Tuesday, July 16, 2013

Novel Excerpt: "Polly and I"


NOVEL EXCERPT:  “POLLY AND I”
by Gail Ansel

The narrator is a 15-year old girl, who’s just hung her new Mick Jagger poster above her bed.  She and her sister are fighting.

Polly rises up from the floor, face red, coming at me.  I reach the bathroom and try to slam the door shut, but her hands wedge it open a sliver.  I grab a can of Lysol from the shelf and spray at the crack in the door.  Polly falls away and the door shuts. I paw at the push button lock.
 “You bitch,” my sister screams.
I jump back away from the door. I’m safe. Polly bangs on the hollow core.  I hear my mother’s voice and the crashing stops; the two of them murmur.  My foot is scraped red, a stinging track of white peeled skin runs along the side like a zipper. I shove open the second floor window, but it’s too far away from the porch roof to jump. 

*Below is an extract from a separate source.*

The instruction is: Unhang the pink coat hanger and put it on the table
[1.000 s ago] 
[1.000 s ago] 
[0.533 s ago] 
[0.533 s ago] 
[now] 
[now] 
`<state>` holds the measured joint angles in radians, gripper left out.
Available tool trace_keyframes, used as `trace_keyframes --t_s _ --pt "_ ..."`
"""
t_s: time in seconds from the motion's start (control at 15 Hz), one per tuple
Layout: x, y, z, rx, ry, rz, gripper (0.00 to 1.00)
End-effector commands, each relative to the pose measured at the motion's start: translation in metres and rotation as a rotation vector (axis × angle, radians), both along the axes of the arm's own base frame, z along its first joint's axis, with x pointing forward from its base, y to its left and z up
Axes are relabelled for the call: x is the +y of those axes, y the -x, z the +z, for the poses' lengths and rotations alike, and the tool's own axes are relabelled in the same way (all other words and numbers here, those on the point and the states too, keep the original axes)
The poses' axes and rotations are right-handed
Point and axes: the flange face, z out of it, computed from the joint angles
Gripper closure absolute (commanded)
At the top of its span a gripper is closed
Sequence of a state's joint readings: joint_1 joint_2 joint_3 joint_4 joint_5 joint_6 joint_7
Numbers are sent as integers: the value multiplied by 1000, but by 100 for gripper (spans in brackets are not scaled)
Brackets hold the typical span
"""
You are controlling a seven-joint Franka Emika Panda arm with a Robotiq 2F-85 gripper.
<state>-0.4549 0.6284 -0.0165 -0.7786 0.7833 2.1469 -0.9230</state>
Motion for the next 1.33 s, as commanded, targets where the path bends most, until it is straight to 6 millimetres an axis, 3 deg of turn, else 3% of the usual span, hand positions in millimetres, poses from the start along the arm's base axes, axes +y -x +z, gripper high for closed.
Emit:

“While you’re in there, clean the bathroom,” my mother laughs, and clomps down the stairs.  The bile rises in the back of my throat and I want to stab her with a kitchen knife.
I turn to the toilet and throw up, as quiet as I can manage.  The nausea overtakes me, and then is gone.  The flush of the toilet prompts a single bang on the door.

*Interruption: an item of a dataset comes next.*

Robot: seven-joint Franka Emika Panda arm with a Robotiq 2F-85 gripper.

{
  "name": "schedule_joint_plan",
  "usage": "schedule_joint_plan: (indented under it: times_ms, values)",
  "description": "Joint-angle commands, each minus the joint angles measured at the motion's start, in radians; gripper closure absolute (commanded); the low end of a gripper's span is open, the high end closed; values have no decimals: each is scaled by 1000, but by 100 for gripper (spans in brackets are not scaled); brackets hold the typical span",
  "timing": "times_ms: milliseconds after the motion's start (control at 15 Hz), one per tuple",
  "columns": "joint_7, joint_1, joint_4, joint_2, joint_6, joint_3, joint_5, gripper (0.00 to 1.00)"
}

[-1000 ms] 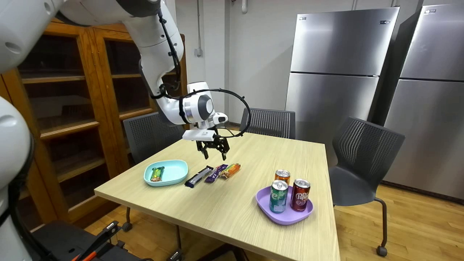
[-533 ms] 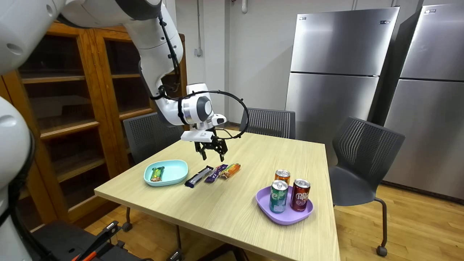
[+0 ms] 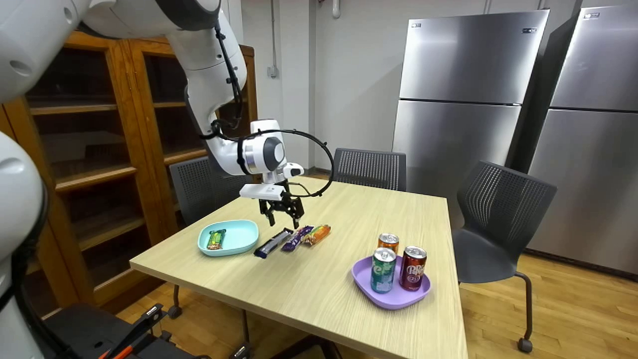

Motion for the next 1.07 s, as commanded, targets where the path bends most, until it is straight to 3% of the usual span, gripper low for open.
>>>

“I can wait here all day.” My sister’s mouth is against the door jamb.  “I’m gonna kill you.” And then she laughs.
I sit on the bathroom floor, leaning against the pink bathtub.  Polly is quiet.  I want to vomit again.  Count on my fingers to 28 again, past 28 to 30, 40, 43.  Stick my finger down past my waistband.  Clean.  

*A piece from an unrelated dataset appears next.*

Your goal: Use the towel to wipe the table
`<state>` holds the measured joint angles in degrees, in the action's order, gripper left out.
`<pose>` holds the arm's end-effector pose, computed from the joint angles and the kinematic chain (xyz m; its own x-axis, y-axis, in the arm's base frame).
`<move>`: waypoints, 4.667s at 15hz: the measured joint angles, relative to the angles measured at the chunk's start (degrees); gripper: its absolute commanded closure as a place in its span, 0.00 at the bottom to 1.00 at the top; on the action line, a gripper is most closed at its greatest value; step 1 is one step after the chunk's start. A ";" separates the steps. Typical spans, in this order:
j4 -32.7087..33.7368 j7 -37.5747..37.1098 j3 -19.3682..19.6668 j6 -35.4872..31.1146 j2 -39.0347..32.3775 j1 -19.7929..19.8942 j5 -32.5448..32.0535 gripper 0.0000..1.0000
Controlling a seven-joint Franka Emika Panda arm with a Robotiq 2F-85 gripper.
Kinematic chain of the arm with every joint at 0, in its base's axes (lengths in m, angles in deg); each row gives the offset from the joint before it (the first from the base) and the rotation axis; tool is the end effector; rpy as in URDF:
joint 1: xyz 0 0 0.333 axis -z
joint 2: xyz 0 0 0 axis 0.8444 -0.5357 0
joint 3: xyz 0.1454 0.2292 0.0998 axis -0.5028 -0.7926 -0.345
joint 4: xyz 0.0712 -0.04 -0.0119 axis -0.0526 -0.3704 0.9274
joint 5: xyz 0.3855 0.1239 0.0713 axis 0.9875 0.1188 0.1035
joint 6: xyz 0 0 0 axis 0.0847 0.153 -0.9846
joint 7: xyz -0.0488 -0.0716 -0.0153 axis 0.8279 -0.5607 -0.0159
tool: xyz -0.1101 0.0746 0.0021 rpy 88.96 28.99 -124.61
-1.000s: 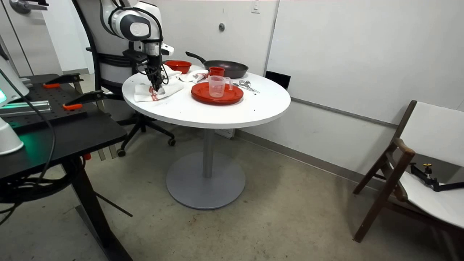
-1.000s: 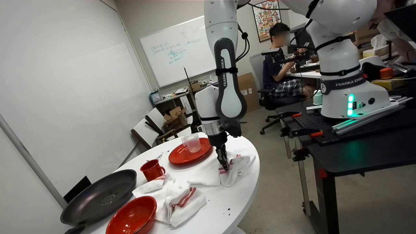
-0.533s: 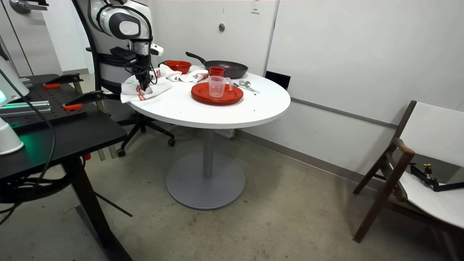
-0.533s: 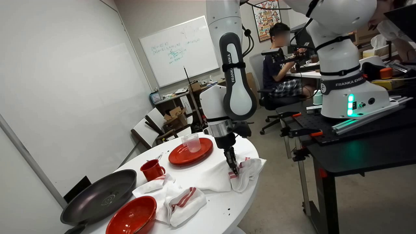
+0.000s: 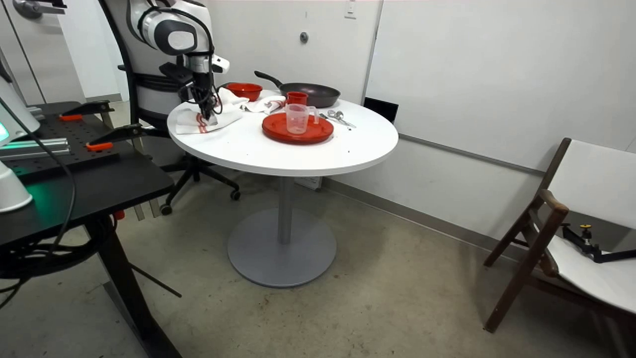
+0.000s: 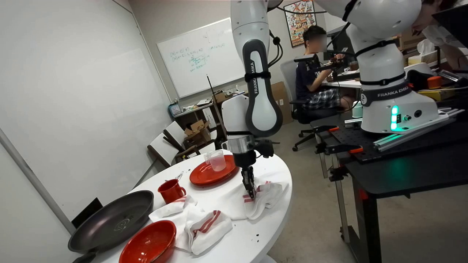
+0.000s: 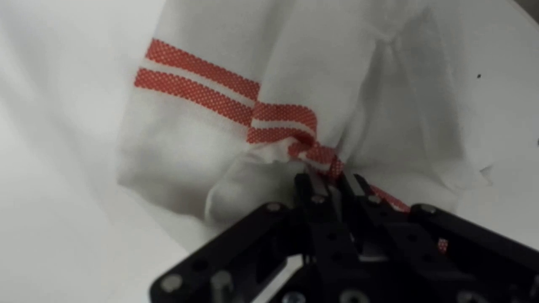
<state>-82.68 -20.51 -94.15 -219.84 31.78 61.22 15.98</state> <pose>0.4796 0.0977 0.0090 0.9935 0.0214 0.1120 0.0381 -0.9880 -0.1495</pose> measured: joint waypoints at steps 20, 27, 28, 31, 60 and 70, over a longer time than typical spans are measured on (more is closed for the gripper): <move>7.08 3.94 6.95 -2.51 -4.20 1.46 -1.34 0.97; 3.36 3.72 1.02 -2.57 -3.18 2.29 -1.13 0.97; 2.90 3.64 -0.10 -2.58 -3.17 2.51 -1.08 0.97; 2.00 3.52 -2.28 -2.58 -3.19 2.90 -1.06 0.97; 7.24 7.13 13.08 5.42 -2.27 -4.04 -7.18 0.97; -0.34 4.47 12.39 5.38 1.28 -6.75 -6.30 0.97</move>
<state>-83.02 -16.04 -81.76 -214.46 33.06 54.47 9.68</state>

A sound like a mouse.  Torn pieces of paper are sliding over the pink marble threshold, slipping in one after another. Shiny black ones, white ones.  43 days. Finger dip, still clean.
“Poll? I have to tell you something.”
She laughs.
“No, seriously.  Is Mom gone?”
The paper slips, slips, her giggles becoming breathless hysteria. The movement of the paper across the floor makes me nauseous again, and I crawl to the toilet, barely making it.  Wait. I look at the shiny black paper. Those pieces are Mick; they trigger a roar of certainty I’m in the biggest trouble of my life. 
“Jenn?” my sister says. 
My forehead is on the tile, I’m bent over, I can’t stop crying.
“Hey,” she says. This time I don’t make it to the toilet.
“Oh, my god, Jenn.”
“Is Mom gone?” I say, my voice high.
“Yeah, it’s just me.” 
I crawl to the door on my hands and knees and lie on Mick in pieces, my mouth along the threshold.
“It’s bad. It’s really bad. I fucked up.” I whisper to her.